Operationally, the earnings decline was broad. Adjusted EBITDA fell to about £1.4bn from £2.3bn, while adjusted operating profit declined to £814m from £1.55bn. The drivers were familiar across UK energy: lower commodity prices, outages across the UK’s nuclear reactor fleet, and weaker gas trading conditions that reduced opportunities and lifted caution.

Dividend rises even as earnings fall

One detail investors will debate is the dividend decision. Despite lower earnings, Centrica increased its full-year dividend by 22% to 5.5p per share and said it returned £1.1bn to shareholders over the year. That is a strong signal of confidence — but it also raises the stakes for execution on the investment programme, especially if the retail environment stays soft and trading conditions remain choppy.

Net cash is also moving in the direction the market notices. Adjusted net cash stood at just under £1.5bn at year-end, down from £2.9bn, reflecting the step-up in investment into regulated and contracted assets.

Asset sales reinforce the “recycle capital” message

Centrica has also been trimming around the edges to fund the shift. In recent weeks the company completed sales of three non-core energy solutions businesses in Europe for more than £80m, and it has been recycling capital out of legacy positions, including a final disposal from Spirit Energy assets linked to the North Sea, with a total transaction value around £98m. The strategic message is consistent: sell what doesn’t fit, redeploy into long-life infrastructure.

What investors will watch next

The immediate market question is whether today’s selloff is a reset or the start of a longer re-rating.
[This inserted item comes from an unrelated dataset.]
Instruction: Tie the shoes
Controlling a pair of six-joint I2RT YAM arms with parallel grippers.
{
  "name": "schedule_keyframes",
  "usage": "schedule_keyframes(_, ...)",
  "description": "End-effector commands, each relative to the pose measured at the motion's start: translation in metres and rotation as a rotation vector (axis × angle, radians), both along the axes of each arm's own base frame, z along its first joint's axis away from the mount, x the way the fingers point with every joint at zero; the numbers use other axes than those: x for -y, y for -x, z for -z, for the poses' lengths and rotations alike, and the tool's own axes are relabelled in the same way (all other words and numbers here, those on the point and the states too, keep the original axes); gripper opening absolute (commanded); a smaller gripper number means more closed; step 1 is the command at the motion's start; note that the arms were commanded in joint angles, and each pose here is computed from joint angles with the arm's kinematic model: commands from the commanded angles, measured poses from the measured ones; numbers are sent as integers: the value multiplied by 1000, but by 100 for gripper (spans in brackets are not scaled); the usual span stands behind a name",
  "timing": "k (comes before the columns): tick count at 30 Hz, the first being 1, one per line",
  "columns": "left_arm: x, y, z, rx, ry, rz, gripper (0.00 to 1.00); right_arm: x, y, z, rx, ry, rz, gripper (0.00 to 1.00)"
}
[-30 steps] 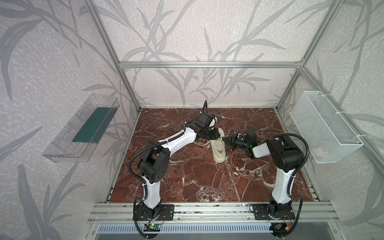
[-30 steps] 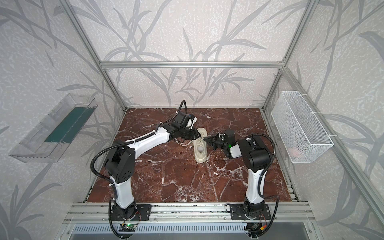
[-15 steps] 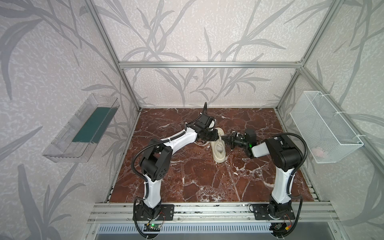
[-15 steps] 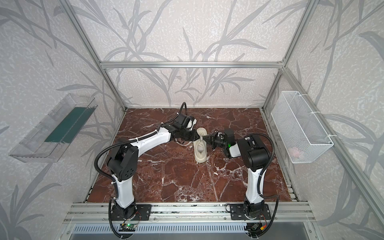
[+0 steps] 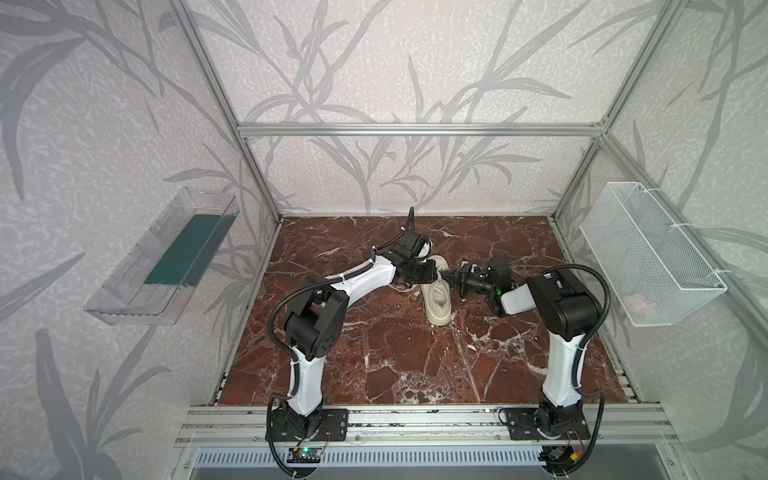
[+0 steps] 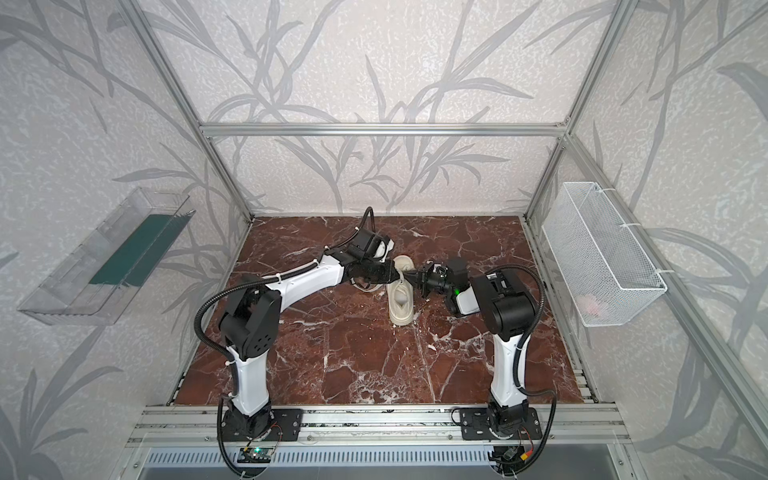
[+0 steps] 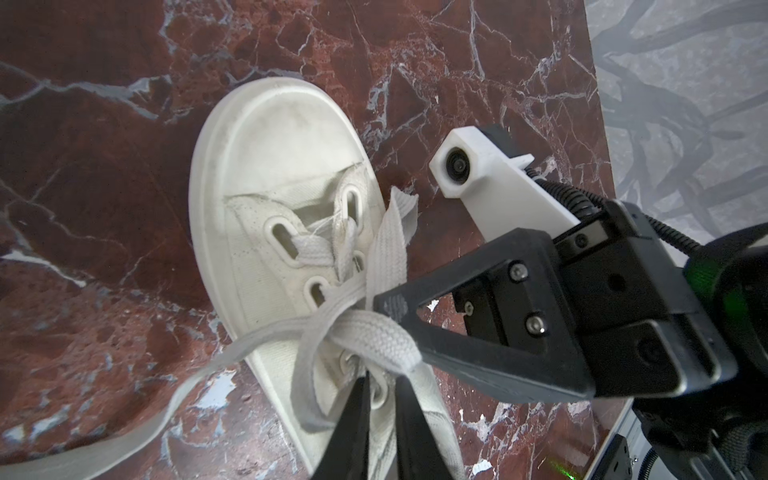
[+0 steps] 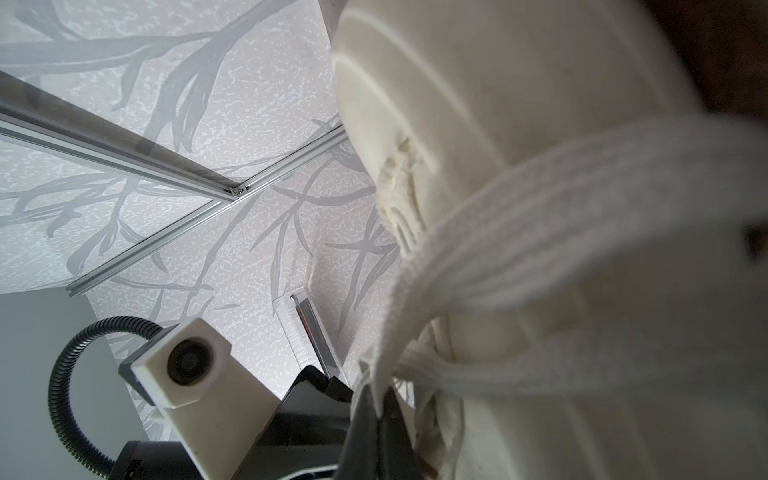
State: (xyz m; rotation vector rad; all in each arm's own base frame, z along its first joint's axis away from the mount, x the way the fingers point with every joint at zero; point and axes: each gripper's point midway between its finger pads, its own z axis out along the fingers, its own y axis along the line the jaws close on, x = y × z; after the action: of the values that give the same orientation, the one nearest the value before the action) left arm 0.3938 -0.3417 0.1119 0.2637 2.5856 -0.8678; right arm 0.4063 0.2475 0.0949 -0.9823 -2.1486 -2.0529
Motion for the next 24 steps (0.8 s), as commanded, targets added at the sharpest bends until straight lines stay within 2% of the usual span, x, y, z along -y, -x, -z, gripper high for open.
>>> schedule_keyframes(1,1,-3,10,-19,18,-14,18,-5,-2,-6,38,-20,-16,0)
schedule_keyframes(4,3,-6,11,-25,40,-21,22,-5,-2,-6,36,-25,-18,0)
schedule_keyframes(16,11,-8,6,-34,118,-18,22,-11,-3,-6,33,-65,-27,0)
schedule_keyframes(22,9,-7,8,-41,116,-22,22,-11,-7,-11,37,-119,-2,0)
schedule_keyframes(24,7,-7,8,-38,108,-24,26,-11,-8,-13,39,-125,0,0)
In the near term, investors will want clearer visibility on how quickly Sizewell C and Grain LNG translate into stable, contracted returns, and whether British Gas can lift profitability while household usage remains weather-sensitive. They’ll also watch whether the buyback pause is brief, or a longer stand-down while capex stays elevated.

For the latest official market headlines on the move, Reuters coverage of Centrica’s buyback pause and profit drop is a useful reference point. For more UK market and FTSE 100 coverage on Swikblog, you can browse Swikblog and explore related posts via FTSE 100 updates.

The takeaway: Centrica is asking investors to trade a near-term buyback tailwind for a long-term infrastructure story. With profits down, capex up, and cash flow swinging negative, the market is demanding proof — and until it gets it, CNA looks set to stay volatile inside the FTSE 100.